From owner-freebsd-fs@FreeBSD.ORG  Sat Mar 28 02:45:07 2015
Return-Path: <owner-freebsd-fs@FreeBSD.ORG>
Delivered-To: freebsd-fs@freebsd.org
Received: from mx1.freebsd.org (mx1.freebsd.org
 [IPv6:2001:1900:2254:206a::19:1])
 (using TLSv1.2 with cipher AECDH-AES256-SHA (256/256 bits))
 (No client certificate requested)
 by hub.freebsd.org (Postfix) with ESMTPS id AAAB0F83;
 Sat, 28 Mar 2015 02:45:07 +0000 (UTC)
Received: from mail104.syd.optusnet.com.au (mail104.syd.optusnet.com.au
 [211.29.132.246])
 by mx1.freebsd.org (Postfix) with ESMTP id 6CFB5D51;
 Sat, 28 Mar 2015 02:45:07 +0000 (UTC)
Received: from c211-30-166-197.carlnfd1.nsw.optusnet.com.au
 (c211-30-166-197.carlnfd1.nsw.optusnet.com.au [211.30.166.197])
 by mail104.syd.optusnet.com.au (Postfix) with ESMTPS id 8E0C5428F24;
 Sat, 28 Mar 2015 13:44:58 +1100 (AEDT)
Date: Sat, 28 Mar 2015 13:44:57 +1100 (EST)
From: Bruce Evans <brde@optusnet.com.au>
X-X-Sender: bde@besplex.bde.org
To: Alexander Motin <mav@freebsd.org>
Subject: Re: MAXBSIZE increase
In-Reply-To: <5515C421.4040703@FreeBSD.org>
Message-ID: <20150328111733.L963@besplex.bde.org>
References: <5515C421.4040703@FreeBSD.org>
MIME-Version: 1.0
Content-Type: TEXT/PLAIN; charset=US-ASCII; format=flowed
X-Optus-CM-Score: 0
X-Optus-CM-Analysis: v=2.1 cv=ZuzUdbLG c=1 sm=1 tr=0
 a=KA6XNC2GZCFrdESI5ZmdjQ==:117 a=PO7r1zJSAAAA:8 a=kj9zAlcOel0A:10
 a=JzwRw_2MAAAA:8 a=K_dCTBWPffNRIZAgkwQA:9 a=v5_RuTisAHe7God6:21
 a=T73ABXJZ4VF9rtWC:21 a=CjuIK1q_8ugA:10
Cc: freebsd-fs@freebsd.org,
 "freebsd-hackers@freebsd.org" <freebsd-hackers@freebsd.org>
X-BeenThere: freebsd-fs@freebsd.org
X-Mailman-Version: 2.1.18-1
Precedence: list
List-Id: Filesystems <freebsd-fs.freebsd.org>
List-Unsubscribe: <http://lists.freebsd.org/mailman/options/freebsd-fs>,
 <mailto:freebsd-fs-request@freebsd.org?subject=unsubscribe>
List-Archive: <http://lists.freebsd.org/pipermail/freebsd-fs/>
List-Post: <mailto:freebsd-fs@freebsd.org>
List-Help: <mailto:freebsd-fs-request@freebsd.org?subject=help>
List-Subscribe: <http://lists.freebsd.org/mailman/listinfo/freebsd-fs>,
 <mailto:freebsd-fs-request@freebsd.org?subject=subscribe>
X-List-Received-Date: Sat, 28 Mar 2015 02:45:07 -0000

> Experimenting with NFS and ZFS I found an inter-operation issue: ZFS by
> default uses block of 128KB, while FreeBSD NFS (both client and server)
> is limited to 64KB requests by the value of MAXBSIZE. On file rewrite
> that limitation makes ZFS to do slow read-modify-write cycles for every
> write operation, instead of just writing the new data.  Trivial iozone
> test show major difference between initial write and rewrite speeds
> because of this issue.
>
> Looking through the sources I've found and in r280347 fixed number of
> improper MAXBSIZE use cases in device drivers.
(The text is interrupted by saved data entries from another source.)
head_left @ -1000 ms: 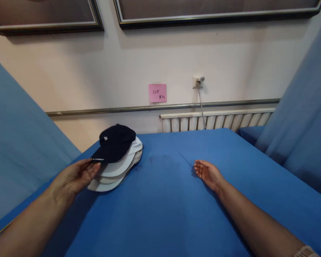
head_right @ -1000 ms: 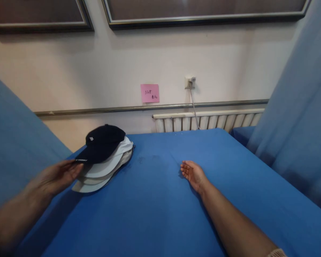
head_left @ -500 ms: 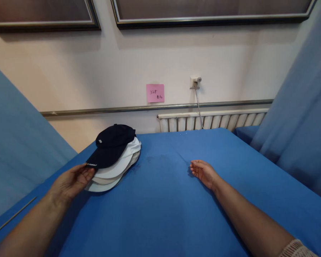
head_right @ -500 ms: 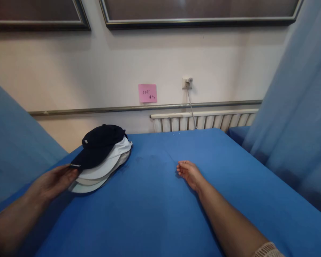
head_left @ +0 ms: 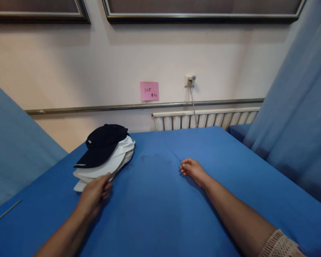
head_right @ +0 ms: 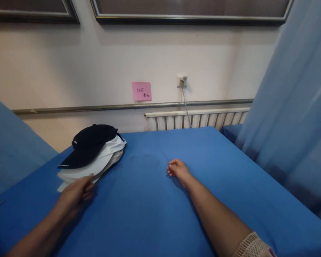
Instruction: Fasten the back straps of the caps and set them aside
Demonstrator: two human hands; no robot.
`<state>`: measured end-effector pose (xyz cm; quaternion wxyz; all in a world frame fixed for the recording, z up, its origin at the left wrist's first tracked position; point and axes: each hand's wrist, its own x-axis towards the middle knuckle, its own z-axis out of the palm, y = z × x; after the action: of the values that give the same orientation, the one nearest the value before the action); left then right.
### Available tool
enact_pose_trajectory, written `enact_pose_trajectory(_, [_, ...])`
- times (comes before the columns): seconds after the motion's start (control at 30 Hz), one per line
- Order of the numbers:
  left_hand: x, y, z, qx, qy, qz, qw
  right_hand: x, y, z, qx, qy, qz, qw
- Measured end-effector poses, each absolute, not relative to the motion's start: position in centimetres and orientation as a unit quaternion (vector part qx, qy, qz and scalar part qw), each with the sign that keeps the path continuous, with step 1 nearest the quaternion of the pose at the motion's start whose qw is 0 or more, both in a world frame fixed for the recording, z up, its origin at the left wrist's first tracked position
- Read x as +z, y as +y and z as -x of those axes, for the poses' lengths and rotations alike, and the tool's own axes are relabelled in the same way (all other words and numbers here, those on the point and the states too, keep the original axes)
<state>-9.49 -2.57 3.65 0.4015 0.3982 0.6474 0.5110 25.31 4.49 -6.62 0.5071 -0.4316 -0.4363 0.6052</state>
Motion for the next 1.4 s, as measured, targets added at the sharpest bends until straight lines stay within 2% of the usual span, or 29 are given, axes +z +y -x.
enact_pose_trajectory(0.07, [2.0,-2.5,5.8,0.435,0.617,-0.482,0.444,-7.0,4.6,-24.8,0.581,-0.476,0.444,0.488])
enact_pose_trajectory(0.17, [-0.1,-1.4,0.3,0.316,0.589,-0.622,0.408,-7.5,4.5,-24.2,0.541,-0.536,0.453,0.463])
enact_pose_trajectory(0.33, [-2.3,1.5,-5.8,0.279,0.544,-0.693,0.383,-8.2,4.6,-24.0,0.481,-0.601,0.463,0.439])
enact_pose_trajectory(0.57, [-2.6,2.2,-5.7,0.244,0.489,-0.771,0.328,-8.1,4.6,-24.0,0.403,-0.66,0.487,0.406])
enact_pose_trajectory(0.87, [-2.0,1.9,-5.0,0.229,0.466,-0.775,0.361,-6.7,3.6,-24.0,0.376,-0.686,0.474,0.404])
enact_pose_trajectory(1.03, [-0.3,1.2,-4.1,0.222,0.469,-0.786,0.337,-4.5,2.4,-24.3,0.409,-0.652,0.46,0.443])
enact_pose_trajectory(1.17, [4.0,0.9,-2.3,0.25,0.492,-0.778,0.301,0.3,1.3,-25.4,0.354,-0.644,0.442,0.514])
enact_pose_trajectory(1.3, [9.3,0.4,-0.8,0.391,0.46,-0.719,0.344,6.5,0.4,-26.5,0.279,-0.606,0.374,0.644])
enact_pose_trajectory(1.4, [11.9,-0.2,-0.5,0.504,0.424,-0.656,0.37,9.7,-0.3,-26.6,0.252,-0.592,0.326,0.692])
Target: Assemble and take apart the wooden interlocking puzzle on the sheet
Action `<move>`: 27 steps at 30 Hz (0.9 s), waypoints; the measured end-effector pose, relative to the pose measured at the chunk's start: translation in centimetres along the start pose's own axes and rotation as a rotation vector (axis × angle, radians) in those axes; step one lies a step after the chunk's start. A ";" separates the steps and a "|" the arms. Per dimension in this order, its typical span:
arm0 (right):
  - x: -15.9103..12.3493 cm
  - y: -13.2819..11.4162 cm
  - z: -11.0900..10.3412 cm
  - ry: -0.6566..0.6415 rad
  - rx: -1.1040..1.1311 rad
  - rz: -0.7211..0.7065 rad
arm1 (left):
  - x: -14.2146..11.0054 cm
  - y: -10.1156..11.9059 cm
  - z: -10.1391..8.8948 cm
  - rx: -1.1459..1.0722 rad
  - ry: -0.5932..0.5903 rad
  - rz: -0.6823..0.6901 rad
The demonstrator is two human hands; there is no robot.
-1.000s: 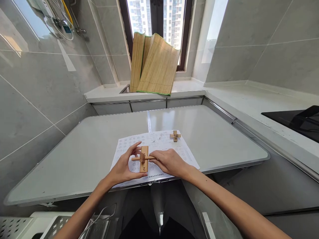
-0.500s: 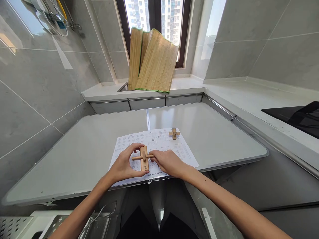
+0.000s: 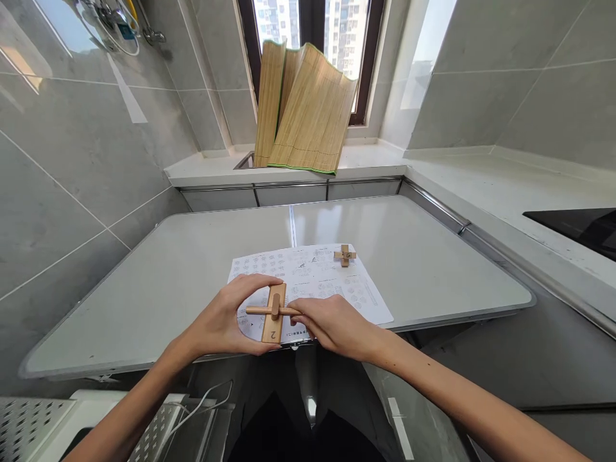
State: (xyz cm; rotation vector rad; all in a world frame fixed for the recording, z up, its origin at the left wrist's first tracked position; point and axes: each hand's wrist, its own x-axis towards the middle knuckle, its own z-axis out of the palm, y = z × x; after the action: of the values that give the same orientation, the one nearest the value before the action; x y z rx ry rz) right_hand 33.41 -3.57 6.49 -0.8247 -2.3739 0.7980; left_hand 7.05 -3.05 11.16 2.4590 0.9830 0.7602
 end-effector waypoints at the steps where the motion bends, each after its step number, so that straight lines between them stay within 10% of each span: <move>1: 0.1 -0.4 0.0 0.015 0.044 0.003 | 0.0 0.2 -0.2 -0.023 0.012 -0.017; 11: 2.1 -0.7 2.8 0.154 0.612 0.174 | 0.2 0.1 2.3 -0.570 0.130 -0.226; 19: 1.9 0.2 -0.5 0.181 0.526 0.333 | -0.3 -1.1 2.0 -0.188 0.162 -0.250; 27: 1.7 -0.5 0.7 0.064 0.686 0.394 | -0.1 -1.1 2.3 -0.078 0.100 -0.169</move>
State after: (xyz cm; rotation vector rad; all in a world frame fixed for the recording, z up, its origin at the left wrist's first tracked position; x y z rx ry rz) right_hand 31.62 -2.94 6.76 -0.9868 -1.6978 1.5906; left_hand 7.79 -2.67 8.77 2.2564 1.1582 0.8544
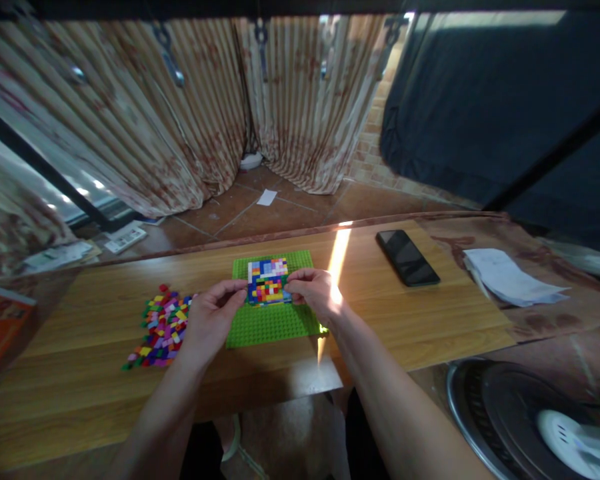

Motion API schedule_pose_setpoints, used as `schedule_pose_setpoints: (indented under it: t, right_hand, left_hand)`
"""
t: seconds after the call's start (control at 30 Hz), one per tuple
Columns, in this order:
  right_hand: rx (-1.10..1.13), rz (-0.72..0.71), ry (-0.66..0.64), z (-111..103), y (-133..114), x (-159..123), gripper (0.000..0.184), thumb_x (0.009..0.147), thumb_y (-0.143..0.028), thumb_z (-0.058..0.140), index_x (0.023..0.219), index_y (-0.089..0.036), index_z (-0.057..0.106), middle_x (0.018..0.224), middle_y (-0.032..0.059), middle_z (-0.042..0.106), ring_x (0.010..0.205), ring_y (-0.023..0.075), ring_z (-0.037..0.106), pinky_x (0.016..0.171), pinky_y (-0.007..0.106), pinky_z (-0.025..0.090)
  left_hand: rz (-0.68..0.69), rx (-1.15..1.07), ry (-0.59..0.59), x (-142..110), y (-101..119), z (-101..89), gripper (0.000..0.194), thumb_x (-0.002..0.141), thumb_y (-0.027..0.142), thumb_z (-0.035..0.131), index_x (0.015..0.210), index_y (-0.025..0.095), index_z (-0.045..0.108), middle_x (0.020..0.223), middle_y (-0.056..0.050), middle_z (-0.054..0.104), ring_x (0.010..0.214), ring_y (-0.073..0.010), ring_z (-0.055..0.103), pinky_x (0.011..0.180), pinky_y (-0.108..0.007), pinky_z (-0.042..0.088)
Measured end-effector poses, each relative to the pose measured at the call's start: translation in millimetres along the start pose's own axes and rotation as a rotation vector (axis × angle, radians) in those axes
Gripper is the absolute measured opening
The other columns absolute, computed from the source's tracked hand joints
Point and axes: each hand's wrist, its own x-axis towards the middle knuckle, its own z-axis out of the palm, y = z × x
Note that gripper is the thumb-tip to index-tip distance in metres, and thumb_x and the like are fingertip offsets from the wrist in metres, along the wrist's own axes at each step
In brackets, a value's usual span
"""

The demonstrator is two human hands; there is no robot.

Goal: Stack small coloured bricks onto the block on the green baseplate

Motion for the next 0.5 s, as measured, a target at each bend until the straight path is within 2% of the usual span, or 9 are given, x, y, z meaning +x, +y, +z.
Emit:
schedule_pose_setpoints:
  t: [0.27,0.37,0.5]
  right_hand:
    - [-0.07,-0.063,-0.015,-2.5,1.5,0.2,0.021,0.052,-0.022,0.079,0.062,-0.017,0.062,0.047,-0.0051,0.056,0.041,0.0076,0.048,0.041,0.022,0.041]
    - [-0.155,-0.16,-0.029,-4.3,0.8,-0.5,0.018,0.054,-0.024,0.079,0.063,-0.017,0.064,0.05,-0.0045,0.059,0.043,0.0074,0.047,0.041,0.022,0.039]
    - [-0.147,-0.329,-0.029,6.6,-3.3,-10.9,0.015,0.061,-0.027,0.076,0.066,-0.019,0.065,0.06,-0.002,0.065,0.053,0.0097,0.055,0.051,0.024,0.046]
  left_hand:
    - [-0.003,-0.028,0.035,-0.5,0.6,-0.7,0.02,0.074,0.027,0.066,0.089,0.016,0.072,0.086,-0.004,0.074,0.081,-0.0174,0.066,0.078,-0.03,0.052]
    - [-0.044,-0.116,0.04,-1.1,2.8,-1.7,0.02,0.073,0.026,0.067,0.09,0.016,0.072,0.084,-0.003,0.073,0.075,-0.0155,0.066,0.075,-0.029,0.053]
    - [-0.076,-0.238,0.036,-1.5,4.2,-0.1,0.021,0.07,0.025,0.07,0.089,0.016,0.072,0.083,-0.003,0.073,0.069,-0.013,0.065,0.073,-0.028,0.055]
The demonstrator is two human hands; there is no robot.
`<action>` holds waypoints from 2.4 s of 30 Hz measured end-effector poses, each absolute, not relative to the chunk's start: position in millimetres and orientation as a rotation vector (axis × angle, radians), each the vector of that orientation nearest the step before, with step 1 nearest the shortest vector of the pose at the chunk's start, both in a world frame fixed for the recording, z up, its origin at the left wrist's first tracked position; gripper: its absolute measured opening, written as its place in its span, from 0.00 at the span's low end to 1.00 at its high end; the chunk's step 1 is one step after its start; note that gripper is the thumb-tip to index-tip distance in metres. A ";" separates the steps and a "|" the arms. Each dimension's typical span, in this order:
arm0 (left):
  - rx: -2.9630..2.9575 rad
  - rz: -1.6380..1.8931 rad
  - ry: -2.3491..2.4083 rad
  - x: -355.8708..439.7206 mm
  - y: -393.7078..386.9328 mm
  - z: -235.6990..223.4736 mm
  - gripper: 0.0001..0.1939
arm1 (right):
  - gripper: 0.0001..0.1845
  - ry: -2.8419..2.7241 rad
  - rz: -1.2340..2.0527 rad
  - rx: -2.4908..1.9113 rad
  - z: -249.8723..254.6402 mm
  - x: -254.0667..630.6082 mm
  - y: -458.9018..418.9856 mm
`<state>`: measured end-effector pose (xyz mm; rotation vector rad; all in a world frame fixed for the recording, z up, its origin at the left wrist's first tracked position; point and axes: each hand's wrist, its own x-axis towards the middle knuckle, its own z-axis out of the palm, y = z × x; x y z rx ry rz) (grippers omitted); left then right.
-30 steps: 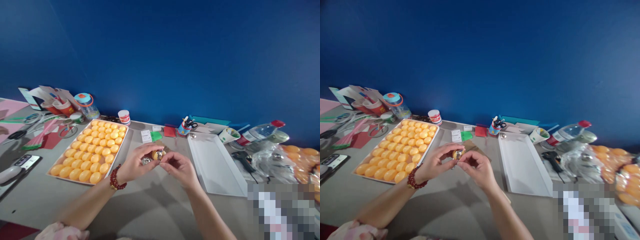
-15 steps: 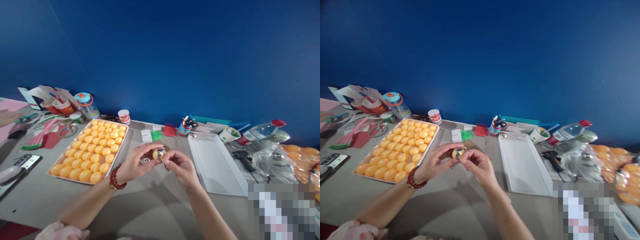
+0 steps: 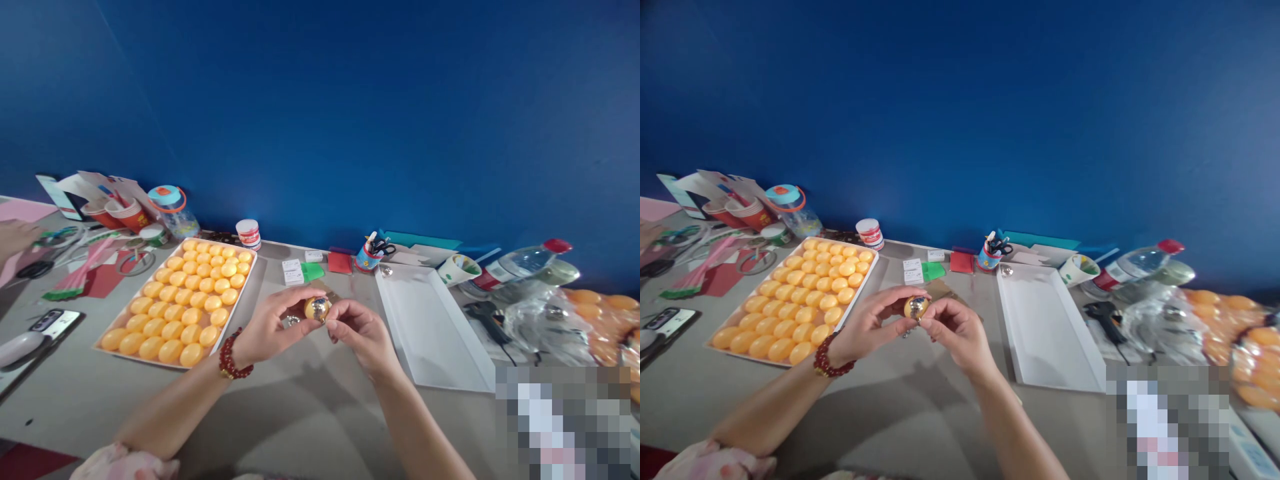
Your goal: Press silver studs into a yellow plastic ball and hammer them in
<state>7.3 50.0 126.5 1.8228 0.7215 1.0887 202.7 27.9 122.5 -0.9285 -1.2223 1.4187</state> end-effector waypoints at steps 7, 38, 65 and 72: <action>1.831 1.089 0.733 7.4 50.0 126.0 0.21 | 0.13 -1.218 1.420 -0.953 123.4 202.2 26.7; 1.839 1.147 0.717 7.1 49.2 126.0 0.21 | 0.16 -1.156 1.428 -0.993 125.7 198.9 24.3; 1.859 1.157 0.724 7.6 48.9 127.1 0.20 | 0.19 -1.266 1.320 -1.051 129.8 197.1 20.3; 1.874 1.172 0.741 7.3 48.5 127.3 0.20 | 0.18 -1.285 1.300 -1.047 128.0 196.3 21.3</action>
After that I see no any
> reason why MAXBSIZE can not be increased to at least 128KB to match ZFS
> default (ZFS now supports block up to 1MB, but that is not default and
> so far rare). I've made a test build and also successfully created UFS
> file system with 128KB block -- not sure it is needed, but seems it
> survives this change well too.
>
> Is there anything I am missing, or it is safe to rise this limit now?

I see the following minor problems:

- static and dynamic allocation of MAXBSIZE bytes would be more wasteful
   than before.

- boot blocks used to do static allocation of MAXBSIZE bytes.  Now they
   just do ffs's sanity check that the block size is less that that.
   A block size larger than this is not necessarily invalid, but just
   unsupported by the running instance of the buffer cache layer (so
   unsupported by the running instance of ffs too).  Another or the
   same OS may have a larger MAXBSIZE, and the user may have broken
   portability by actually using this to create a file system that
   cannot be read by OS's with the historical MAXBSIZE.  This check is
   bogus for boot blocks, since they don't use the buffer cache layer.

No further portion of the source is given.